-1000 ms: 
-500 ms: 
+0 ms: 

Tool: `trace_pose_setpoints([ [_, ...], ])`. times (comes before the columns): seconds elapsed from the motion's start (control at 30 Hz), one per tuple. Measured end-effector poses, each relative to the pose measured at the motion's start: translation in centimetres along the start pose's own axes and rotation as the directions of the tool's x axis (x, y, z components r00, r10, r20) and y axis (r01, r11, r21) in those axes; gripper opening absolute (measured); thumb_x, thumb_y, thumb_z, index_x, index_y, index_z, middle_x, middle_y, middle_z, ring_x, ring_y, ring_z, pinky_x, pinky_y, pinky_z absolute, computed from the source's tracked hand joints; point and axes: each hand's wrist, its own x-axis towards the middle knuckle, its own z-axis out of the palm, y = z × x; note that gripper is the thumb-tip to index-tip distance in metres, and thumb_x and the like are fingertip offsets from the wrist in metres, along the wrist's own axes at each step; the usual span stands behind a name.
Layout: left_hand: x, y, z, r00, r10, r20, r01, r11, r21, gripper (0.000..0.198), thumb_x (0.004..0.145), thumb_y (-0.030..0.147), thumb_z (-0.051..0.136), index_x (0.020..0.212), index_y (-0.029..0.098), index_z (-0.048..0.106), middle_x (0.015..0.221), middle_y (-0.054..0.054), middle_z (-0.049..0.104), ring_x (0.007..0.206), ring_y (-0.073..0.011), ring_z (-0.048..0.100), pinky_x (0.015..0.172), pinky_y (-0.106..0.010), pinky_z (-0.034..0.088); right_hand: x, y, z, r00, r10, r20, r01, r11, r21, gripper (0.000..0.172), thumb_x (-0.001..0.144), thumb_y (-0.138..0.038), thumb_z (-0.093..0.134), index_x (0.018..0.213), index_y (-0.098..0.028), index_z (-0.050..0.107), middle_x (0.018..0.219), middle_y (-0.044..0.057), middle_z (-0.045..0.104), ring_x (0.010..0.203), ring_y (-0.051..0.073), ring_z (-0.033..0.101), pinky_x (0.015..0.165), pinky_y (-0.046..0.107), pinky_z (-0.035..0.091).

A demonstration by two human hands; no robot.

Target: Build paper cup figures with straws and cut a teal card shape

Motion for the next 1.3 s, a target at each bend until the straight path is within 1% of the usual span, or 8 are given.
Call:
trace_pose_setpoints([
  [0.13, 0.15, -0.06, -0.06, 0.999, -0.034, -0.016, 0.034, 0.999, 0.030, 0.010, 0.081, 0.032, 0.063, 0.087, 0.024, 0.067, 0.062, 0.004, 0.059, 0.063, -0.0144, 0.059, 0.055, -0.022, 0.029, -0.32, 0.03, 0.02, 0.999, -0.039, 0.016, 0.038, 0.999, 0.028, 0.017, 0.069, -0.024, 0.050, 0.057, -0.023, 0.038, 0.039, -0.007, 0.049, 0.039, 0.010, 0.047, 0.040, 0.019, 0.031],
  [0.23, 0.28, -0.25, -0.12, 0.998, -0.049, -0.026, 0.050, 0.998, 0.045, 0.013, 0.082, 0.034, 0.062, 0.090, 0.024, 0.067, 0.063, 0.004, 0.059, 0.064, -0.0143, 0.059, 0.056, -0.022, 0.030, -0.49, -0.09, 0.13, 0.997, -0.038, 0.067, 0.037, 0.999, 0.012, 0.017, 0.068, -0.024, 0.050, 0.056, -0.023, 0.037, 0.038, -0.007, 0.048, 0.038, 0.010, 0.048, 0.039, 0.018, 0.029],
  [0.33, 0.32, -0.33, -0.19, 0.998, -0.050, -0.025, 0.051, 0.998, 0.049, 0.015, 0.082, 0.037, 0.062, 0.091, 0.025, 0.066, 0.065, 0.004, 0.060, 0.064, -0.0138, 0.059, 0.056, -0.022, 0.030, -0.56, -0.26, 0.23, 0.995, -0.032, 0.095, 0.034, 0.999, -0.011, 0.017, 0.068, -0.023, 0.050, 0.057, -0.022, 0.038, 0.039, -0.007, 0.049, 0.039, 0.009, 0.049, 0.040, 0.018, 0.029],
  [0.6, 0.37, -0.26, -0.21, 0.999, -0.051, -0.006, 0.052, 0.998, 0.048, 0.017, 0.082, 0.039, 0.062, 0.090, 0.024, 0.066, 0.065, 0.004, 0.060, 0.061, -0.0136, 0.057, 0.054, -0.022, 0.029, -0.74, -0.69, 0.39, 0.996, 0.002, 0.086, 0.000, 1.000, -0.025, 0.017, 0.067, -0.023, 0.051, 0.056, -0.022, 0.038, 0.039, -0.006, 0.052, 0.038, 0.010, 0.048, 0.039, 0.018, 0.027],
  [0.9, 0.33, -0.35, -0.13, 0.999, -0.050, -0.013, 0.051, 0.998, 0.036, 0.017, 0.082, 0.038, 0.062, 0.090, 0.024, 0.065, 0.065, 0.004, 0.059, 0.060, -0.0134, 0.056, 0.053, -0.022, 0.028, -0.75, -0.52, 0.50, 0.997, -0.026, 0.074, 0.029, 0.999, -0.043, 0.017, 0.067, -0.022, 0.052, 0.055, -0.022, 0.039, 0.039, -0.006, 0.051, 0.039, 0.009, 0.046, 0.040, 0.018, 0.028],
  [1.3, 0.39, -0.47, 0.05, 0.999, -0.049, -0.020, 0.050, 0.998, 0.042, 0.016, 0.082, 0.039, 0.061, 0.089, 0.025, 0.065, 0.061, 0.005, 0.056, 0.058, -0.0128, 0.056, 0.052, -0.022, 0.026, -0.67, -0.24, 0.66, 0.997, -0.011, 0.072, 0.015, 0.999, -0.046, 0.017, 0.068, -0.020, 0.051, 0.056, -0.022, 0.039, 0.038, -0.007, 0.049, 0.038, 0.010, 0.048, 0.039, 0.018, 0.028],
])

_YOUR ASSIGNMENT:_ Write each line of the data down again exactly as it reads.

_REPLY TO THE EXERCISE:_
-1000 ms: 
-500 ms: 
+0 ms: 

Tool: `trace_pose_setpoints([ [_, ...], ])`. times (comes before the columns): seconds elapsed from the motion's start (control at 30 Hz), one per tuple. Measured end-effector poses, each relative to the pose measured at the motion's start: translation in centimetres along the start pose's own axes and rotation as the directions of the tool's x axis (x, y, z components r00, r10, r20) and y axis (r01, r11, r21) in those axes; gripper opening absolute (measured); thumb_x, thumb_y, thumb_z, index_x, index_y, index_z, middle_x, middle_y, middle_z, ring_x, ring_y, ring_z, pinky_x, pinky_y, pinky_z absolute, computed from the source's tracked hand joints; point and axes: each hand's wrist, its own x-axis towards the middle knuckle, its own z-axis out of the palm, y = z × x; note that gripper is the thumb-tip to index-tip distance in metres, and thumb_x and the like are fingertip offsets from the wrist in metres, along the wrist's own axes at each step; the usual span stands behind a name.
Layout: left_hand: x, y, z, r00, r10, r20, r01, r11, r21, gripper (0.000..0.198), thumb_x (0.004..0.145), thumb_y (-0.030..0.147), thumb_z (-0.051..0.136), index_x (0.020..0.212), index_y (-0.029..0.098), index_z (-0.048..0.106), middle_x (0.015..0.221), middle_y (-0.054..0.054), middle_z (-0.049..0.104), ring_x (0.007..0.206), ring_y (-0.073..0.011), ring_z (-0.048..0.100), pinky_x (0.015..0.172), pinky_y (-0.106..0.010), pinky_z (-0.034..0.088); right_hand: x, y, z, r00, r10, r20, r01, r11, r21, gripper (0.000..0.172), thumb_x (-0.001..0.144), thumb_y (-0.138..0.038), thumb_z (-0.093..0.134), index_x (0.018..0.213), index_y (-0.098..0.028), index_z (-0.050..0.107), middle_x (0.018..0.219), middle_y (-0.044..0.057), middle_z (-0.045..0.104), ring_x (0.010..0.203), ring_y (-0.051..0.073), ring_z (-0.033..0.101), pinky_x (0.015..0.165), pinky_y (-0.046..0.107), pinky_z (-0.035..0.091).

A demonstration by two human hands; no robot.

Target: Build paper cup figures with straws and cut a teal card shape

Motion for the next 1.3 s, a target at each bend until the straight path is within 1% of the usual span, or 8 are given.
Call:
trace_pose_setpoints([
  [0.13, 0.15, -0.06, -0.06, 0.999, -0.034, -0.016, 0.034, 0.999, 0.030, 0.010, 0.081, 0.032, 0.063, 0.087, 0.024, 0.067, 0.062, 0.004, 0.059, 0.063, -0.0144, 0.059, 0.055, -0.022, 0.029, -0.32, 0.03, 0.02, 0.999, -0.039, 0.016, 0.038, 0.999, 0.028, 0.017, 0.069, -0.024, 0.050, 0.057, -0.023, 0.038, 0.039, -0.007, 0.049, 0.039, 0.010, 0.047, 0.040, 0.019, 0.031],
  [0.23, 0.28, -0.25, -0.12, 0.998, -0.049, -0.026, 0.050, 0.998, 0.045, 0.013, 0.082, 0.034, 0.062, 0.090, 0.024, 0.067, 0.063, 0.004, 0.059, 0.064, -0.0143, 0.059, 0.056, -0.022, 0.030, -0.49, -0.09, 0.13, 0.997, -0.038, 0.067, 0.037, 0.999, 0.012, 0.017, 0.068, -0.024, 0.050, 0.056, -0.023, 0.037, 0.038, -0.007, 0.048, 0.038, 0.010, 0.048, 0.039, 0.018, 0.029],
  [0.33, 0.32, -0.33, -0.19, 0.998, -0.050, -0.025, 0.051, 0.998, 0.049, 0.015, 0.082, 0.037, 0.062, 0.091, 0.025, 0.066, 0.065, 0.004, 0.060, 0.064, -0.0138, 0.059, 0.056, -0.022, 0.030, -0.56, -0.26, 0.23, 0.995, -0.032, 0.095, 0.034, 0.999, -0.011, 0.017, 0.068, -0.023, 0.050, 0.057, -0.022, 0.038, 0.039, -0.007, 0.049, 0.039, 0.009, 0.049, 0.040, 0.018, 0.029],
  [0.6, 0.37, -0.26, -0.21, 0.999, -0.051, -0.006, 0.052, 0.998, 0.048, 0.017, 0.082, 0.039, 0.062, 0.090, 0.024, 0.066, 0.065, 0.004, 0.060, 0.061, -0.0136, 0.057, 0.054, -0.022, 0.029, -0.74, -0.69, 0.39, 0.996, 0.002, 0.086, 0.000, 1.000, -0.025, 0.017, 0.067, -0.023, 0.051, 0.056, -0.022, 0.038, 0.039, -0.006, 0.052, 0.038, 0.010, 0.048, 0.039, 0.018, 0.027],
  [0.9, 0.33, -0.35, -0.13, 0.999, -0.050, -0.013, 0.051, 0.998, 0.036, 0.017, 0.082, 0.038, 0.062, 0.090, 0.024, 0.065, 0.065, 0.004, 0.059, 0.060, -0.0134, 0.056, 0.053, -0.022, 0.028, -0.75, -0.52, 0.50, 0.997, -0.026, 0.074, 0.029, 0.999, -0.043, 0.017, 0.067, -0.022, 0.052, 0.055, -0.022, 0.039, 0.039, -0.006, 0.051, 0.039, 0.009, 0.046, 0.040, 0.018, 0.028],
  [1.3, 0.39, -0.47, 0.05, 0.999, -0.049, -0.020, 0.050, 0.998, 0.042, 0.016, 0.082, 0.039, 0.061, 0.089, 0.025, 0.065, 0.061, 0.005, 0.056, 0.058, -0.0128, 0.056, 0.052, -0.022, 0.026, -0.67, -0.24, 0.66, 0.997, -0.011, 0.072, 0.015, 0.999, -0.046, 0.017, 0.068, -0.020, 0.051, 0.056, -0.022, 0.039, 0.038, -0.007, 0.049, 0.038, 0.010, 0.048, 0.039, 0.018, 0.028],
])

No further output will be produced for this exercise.